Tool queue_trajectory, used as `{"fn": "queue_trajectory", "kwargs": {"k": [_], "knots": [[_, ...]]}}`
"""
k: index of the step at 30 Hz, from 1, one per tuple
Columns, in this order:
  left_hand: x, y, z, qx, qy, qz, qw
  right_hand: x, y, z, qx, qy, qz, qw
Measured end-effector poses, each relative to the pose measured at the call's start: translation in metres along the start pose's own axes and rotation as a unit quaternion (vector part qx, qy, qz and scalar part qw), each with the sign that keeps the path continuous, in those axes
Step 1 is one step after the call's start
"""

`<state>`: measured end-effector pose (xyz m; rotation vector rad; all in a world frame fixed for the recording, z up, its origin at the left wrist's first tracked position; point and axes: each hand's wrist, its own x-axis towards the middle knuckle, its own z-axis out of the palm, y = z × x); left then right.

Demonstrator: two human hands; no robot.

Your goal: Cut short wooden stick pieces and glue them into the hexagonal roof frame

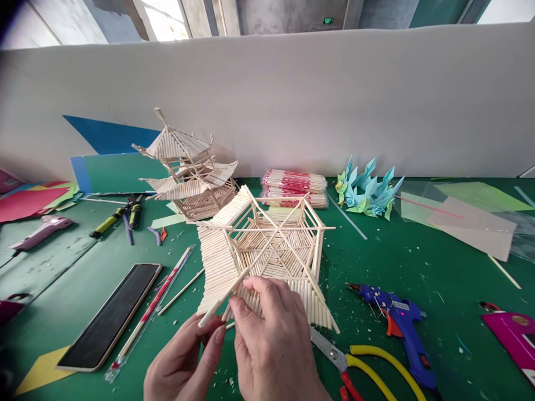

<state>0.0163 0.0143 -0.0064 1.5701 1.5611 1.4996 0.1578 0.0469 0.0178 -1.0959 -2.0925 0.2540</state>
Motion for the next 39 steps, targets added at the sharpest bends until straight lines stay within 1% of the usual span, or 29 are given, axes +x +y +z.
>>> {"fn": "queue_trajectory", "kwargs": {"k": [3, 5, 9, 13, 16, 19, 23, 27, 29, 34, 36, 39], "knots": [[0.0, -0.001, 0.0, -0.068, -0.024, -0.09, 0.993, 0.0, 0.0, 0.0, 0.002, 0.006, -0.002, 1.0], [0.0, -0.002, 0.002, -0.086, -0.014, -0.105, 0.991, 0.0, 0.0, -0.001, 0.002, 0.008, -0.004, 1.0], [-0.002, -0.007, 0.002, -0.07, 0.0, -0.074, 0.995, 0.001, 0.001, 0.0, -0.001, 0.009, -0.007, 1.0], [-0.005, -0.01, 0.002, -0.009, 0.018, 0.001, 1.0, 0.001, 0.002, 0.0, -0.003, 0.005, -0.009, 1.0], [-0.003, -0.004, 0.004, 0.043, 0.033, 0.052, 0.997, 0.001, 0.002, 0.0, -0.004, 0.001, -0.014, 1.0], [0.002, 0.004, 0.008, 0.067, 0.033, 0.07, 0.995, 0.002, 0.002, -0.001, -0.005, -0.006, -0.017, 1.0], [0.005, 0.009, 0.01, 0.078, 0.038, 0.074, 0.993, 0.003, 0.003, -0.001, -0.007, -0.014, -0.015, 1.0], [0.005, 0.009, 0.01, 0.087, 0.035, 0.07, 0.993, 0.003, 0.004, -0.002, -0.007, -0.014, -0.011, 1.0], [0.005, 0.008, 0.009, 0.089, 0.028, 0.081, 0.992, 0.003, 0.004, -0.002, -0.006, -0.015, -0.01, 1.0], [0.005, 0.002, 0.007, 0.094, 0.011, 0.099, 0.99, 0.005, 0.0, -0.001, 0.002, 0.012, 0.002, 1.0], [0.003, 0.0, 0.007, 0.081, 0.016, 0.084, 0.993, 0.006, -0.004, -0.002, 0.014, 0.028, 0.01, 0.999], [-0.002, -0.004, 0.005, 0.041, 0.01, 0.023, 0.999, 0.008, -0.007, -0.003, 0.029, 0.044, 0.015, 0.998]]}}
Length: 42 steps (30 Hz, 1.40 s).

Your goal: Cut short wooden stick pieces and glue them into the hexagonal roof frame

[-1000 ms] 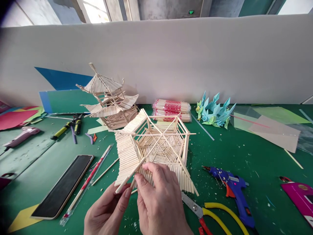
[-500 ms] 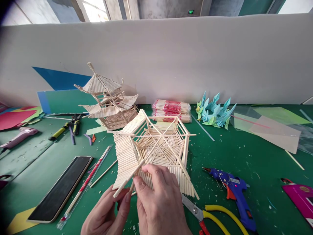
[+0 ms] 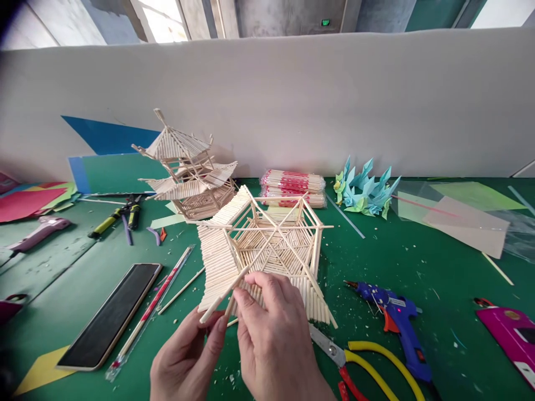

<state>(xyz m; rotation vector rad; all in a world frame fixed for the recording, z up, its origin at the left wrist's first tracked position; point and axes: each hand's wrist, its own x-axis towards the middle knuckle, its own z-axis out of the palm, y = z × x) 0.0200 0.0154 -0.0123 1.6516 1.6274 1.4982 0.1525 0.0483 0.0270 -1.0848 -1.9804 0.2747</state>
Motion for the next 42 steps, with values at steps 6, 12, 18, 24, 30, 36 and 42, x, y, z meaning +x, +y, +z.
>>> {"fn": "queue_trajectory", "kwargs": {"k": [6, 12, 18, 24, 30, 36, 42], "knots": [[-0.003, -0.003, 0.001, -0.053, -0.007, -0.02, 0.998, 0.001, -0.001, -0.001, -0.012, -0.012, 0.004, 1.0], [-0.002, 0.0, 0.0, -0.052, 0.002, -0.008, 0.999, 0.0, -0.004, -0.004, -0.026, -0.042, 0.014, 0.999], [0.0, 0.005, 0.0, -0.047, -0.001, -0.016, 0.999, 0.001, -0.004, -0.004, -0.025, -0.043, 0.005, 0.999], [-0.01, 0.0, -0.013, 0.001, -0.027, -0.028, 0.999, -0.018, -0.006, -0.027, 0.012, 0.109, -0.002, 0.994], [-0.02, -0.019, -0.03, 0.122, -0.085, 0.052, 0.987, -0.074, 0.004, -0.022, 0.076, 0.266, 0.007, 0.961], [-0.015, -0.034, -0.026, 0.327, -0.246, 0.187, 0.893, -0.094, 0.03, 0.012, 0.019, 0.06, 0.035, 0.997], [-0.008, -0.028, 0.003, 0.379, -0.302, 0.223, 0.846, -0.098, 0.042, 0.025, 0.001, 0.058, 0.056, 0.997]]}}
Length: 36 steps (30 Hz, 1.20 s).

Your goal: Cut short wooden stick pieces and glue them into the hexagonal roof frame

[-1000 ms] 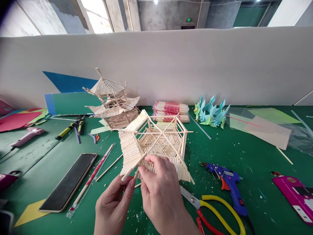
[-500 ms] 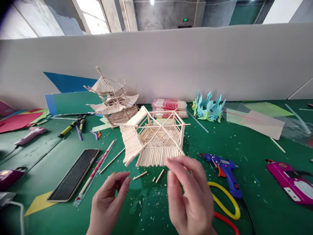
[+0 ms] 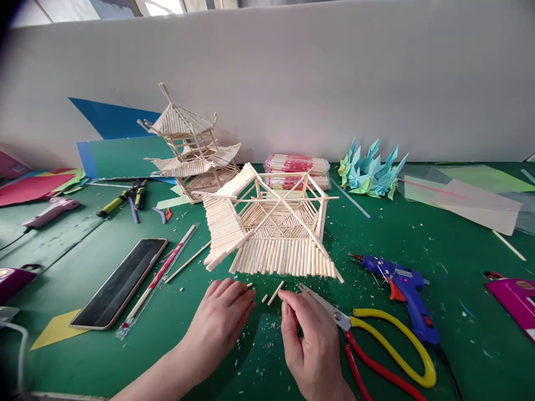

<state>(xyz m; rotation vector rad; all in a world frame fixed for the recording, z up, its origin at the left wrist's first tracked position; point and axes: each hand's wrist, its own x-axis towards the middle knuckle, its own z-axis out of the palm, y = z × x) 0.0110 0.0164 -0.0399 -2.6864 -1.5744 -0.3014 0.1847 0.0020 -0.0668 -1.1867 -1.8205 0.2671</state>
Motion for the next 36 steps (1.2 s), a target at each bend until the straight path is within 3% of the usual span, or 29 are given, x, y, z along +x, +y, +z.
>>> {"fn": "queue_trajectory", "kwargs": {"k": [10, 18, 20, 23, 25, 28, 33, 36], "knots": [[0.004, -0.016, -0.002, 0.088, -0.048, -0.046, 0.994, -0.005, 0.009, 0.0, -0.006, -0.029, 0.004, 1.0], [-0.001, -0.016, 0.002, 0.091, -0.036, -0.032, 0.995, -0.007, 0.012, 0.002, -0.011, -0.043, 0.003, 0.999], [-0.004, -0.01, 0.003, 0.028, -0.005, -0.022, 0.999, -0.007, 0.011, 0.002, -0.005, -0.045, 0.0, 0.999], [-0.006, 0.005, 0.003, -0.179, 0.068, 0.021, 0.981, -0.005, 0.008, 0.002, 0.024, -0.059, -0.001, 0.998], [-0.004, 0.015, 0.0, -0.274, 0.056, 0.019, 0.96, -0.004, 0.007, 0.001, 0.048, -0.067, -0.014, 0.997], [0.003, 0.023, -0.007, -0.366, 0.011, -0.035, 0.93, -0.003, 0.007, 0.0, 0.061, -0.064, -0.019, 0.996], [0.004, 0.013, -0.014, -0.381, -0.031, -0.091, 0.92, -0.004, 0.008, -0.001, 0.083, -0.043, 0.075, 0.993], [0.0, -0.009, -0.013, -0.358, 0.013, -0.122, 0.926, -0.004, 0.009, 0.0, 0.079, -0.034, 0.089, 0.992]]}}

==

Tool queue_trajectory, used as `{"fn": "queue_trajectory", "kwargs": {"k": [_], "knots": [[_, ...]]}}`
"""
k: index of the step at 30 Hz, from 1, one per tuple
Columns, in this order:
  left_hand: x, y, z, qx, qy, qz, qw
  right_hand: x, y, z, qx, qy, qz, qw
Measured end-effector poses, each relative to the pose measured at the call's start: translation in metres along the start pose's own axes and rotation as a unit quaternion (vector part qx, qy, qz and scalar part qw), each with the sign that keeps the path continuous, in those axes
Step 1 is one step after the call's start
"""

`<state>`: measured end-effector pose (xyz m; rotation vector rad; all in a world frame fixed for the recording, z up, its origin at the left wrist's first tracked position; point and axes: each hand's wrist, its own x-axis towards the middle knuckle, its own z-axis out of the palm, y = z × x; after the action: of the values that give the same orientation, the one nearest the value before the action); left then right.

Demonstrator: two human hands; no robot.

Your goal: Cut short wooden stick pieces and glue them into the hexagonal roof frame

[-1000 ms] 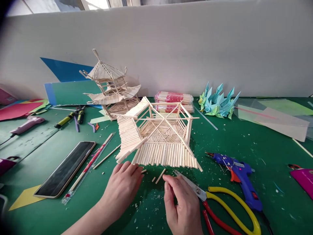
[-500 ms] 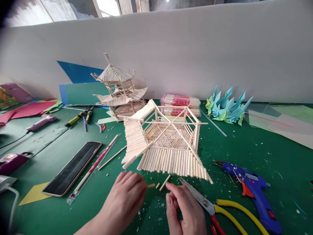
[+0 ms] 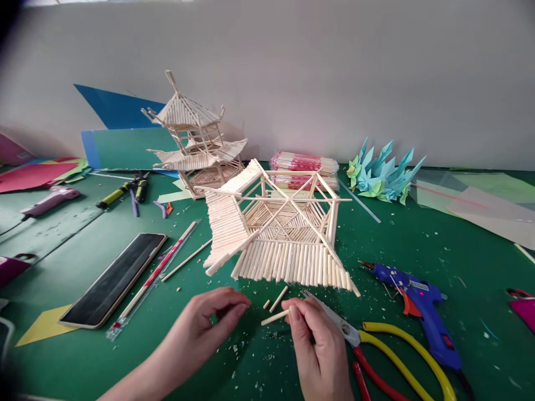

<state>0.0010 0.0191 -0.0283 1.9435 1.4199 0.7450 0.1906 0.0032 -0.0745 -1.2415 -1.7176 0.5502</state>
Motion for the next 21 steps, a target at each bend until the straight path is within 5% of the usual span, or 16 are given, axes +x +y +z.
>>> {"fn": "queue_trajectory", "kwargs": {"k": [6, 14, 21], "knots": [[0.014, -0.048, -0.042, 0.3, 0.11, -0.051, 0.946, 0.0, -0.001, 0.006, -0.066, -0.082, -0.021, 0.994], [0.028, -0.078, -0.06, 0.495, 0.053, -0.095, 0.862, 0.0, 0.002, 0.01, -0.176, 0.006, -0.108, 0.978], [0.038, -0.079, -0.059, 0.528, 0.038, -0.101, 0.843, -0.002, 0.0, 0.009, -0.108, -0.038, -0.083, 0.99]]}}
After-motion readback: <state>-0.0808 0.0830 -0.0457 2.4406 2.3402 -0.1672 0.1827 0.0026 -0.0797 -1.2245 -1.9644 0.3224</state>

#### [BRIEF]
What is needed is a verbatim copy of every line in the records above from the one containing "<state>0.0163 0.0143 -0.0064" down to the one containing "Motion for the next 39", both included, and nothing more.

#### [TASK OUTPUT]
<state>0.0163 0.0143 -0.0064 1.5701 1.5611 1.4996 0.1578 0.0469 0.0178 -1.0959 -2.0925 0.2540</state>
Motion for the next 39 steps, targets added at the sharpest bends until straight lines stay within 1% of the usual span, or 29 are given, axes +x +y +z.

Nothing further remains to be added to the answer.